Lorsqu’après le courrier reçu, l’empereur Alexandre voulut se porter en avant, le général en chef autrichien s’y opposa de toute son autorité et jusqu’au point d’obliger Alexandre à dire qu’il prenait la responsabilité sur lui[1]. Quel lecteur n’est pas arrêté par une réflexion frappante ? On voit cette police de Napoléon qui a servi de texte à Mme de Staël et à tous les libellistes, on voit cette police machiavélique d’un homme sans pitié, pécher par excès d’humanité dans une circonstance décisive. Par horreur pour le sang, elle fait perdre l’empire à la famille de Napoléon. Depuis quatre ou cinq mois on conspirait à Paris ; la police méprisait tellement les conspirateurs qu’elle eut le tort de mépriser la conspiration.

Il en était de même dans les départements. Les sénateurs savaient que certaines gens étaient en correspondance avec l’ennemi. Les jurys les eussent condamnés sans nul doute ; les traduire devant les cours criminelles eût au moins arrêté leurs machinations. On ne voulut pas s’exposer à répandre du sang. Je puis répondre personnellement de la vérité de ce dernier fait.

Je pense que la postérité admirera la police de Napoléon qui, avec si peu de sang, a su prévenir tant de conspirations. Durant les premières années qui ont suivi notre Révolution, après une guerre civile et avec une minorité non moins riche que corrompue[2], et un prétendant appuyé par l’Angleterre, une police était peut-être un mal nécessaire[3]. Voyez la conduite de l’Angleterre en 1715 et 1746.

La police impériale n’a jamais eu à se reprocher des événements comme la prétendue conspiration de Lyon ou les massacres de Nîmes[4]

Après le courrier reçu, les Alliés marchèrent sur Paris.

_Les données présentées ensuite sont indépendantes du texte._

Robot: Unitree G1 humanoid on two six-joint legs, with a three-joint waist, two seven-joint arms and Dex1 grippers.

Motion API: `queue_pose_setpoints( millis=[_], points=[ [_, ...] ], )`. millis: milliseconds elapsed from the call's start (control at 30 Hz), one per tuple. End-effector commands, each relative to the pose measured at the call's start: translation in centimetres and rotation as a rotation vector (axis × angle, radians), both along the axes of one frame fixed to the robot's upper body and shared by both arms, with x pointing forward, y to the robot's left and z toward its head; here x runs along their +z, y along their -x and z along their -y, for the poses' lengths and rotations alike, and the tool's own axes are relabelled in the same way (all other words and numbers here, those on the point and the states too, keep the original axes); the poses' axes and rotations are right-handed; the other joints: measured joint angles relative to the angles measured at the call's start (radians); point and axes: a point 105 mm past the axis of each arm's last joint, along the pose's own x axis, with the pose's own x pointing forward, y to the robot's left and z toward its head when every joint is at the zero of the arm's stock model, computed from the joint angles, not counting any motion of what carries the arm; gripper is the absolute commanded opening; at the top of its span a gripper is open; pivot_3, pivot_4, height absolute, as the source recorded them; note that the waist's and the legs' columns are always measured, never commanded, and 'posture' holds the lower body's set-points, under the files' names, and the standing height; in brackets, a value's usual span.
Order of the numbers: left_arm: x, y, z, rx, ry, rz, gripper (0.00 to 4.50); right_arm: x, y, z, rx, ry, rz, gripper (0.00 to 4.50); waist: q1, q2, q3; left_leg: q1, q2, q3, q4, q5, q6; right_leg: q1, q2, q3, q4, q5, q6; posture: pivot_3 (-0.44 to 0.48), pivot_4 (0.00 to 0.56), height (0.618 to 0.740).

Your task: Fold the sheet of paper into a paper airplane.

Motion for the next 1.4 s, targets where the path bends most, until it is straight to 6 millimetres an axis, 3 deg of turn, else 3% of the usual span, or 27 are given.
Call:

Napoléon ayant eu connaissance de ce mouvement un jour trop tard, voulut encore leur courir après. Mais les Alliés arrivaient par la route de Meaux, tandis que l’empereur portait son armée à marches forcées sur Fontainebleau.



  1. Hobhouse, 86.
  2. Machine infernale du 3 nivôse.
  3. Dans tout gouvernement qui n’est pas fondé uniquement pour l’utilité de tous en suivant la raison et la justice, dans tout gouvernement où les sujets sont corrompus et ne demandent pas mieux que d’échanger des droits contre des privilèges, je crains qu’une police ne soit nécessaire.
  4. L’illustre auteur que je cherche à combattre était-elle de bonne foi dans ses déclarations ? En ce cas, cette femme célèbre avait une bien pauvre tête. C’est une triste excuse, quand on calomnie, que la faiblesse du jugement. Qui vous forçait à parler ? Et si vous n’avez élevé la voix que pour calomnier le malheur et battre des gens à terre, quelle barrière avez-vous laissée entre vous et les plus vils des hommes ?

    La personne qui écrit serait véritablement heureuse de voir détruire ce raisonnement. Elle a besoin d’estimer ce qu’elle admire et ce qu’elle a respecté si longtemps.

    On remarquera peut-être comme un motif d’indulgence, qu’il faut plus d’une sorte de courage pour défendre aujourd’hui la police impériale. Quant à garder toutes les avenues contre la critique, il faudrait un luxe de paroles qui n’est pas dans le caractère de l’auteur. Pauca intelligenti. Pour les gens qui n’ont que des intérêts et pas d’opinions, ils peuvent être dignes d’estime dans le courant de la vie, mais, la plume à la main, ils sont toujours méprisables *.

    Ai-je besoin d’ajouter que la police de Bonaparte tendant à éloigner le souverain légitime, agissait dans un but essentiellement criminel ? Mais, marchant dans cette fausse route, a-t-elle été cruelle, a-t-elle commis et laissé commettre des crimes ?

    * For me : Les gens de province parlent comme juges et ils ne sont la plupart du temps qu’avocats.